For the week of November 4 thru November 10, 1998  

Promises, promises

Commentary by PAT MURPHY


The good news: Election Day has come and gone.

The bad news: winners now can begin ignoring their promises.

It’s a tribute to the shamelessness of many politicians and their Dr. Frankensteins who brew up flimflam campaign themes that they try conning voters year after year, and a melancholy tribute to voter innocence, ignorance or indifference that they swallow the scam year after year.

One enduring myth returns every election season, like a vampire that won’t die.

The issue of taxes.

It was central to the campaign bravado of Idaho’s Richard Stallings and Mike Simpson for a congressional seat, as well as elsewhere around the country.

The gambit is this: Candidate Virtue accuses Candidate Evil of raising taxes, inferring that Candidate Virtue will have no part in raising taxes.

So, by that line of political logic, the federal government should operate without raising taxes, even as the budget soars into the trillions.

Ipso facto, the few simple taxes devised by the Founding Fathers more than 200 years ago should be the only taxes now on the books, since no virtuous congressman worth anything would ever increase taxes, nor, as Candidate Virtue drones on and on, are tax increases even needed.

So, how come the 1 percent income tax of the 1930s has skyrocketed?
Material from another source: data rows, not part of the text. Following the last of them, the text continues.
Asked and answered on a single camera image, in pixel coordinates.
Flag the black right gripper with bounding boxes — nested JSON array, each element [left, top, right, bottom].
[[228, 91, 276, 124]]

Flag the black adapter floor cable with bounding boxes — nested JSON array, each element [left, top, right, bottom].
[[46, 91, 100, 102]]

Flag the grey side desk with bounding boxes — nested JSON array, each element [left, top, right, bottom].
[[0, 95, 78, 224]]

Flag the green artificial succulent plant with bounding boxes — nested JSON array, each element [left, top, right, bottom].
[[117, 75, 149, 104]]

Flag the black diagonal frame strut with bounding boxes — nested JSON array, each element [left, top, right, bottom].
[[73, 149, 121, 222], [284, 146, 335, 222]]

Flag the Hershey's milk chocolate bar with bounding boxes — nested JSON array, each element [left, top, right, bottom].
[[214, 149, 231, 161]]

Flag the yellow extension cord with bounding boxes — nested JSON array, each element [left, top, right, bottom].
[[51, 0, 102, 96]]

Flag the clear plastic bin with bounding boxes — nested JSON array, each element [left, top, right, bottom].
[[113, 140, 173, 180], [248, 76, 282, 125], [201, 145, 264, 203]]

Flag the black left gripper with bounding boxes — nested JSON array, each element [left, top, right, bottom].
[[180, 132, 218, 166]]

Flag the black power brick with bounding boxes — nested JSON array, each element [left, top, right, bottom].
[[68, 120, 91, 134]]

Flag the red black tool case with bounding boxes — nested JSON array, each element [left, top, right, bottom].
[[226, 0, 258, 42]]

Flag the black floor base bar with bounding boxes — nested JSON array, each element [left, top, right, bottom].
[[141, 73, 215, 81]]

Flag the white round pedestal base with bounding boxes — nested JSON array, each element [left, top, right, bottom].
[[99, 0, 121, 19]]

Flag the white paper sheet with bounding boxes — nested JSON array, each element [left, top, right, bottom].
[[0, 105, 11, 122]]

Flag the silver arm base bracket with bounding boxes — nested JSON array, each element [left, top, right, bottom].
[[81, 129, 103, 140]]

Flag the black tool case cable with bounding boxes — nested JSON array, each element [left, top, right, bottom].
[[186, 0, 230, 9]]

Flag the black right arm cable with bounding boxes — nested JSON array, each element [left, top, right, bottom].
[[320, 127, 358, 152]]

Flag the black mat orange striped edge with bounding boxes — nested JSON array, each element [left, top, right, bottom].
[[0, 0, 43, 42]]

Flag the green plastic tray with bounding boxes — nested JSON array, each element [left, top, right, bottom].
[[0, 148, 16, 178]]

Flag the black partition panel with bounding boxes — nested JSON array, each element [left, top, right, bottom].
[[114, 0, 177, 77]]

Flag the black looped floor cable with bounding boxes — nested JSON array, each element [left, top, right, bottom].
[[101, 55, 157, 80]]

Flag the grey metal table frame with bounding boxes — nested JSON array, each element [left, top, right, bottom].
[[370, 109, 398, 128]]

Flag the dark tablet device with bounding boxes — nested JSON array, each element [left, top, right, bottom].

How come payroll taxes for Social Security have increased? How come the 5-cent postage stamp is now 32 cents (33 cents next year), and the penny postcard is now 20 cents? How come there are excise taxes and luxury taxes? And what about those user fees for entering public lands to take a hike or buying an airline ticket?

The truth that candidates avoid is that if not raising taxes, they create new taxes, re-named "user fees" that perform the same function and hit taxpayers in the pocket.

These clever congressmen have an advantage over dumfounded voters: they hide new taxes and fees in indecipherable, elephantine budgets that no one but lobbyists and economists read, and even unabashedly claim they didn’t vote for the user fees or new taxes (although they voted for legislation on which the fees were tacked as amendments).

Members of Congress have another advantage over every household that runs on a budget and every business that wants to keep its doors open.

Congress simply spends whatever it wants, and simply puts the country deeper in debt and never worries about bankruptcy.

But members of Congress are not alone in blame for shelling out more and more: most of those who want Congress to cut taxes are those who also want fatter health benefits, higher Social Security payments in retirement, more military spending, more and better highways and airports, subsidies for agriculture, and on and on.

Members of Congress who speak so bravely about holding the line on taxes quickly abandon their virtuous frugality when it’s time to vote themselves unconscionable pay raises under the cover of darkness.

Yet, leave us be grateful this election season for at least one small piece of reality.

The next congressional elections are still 729 days away.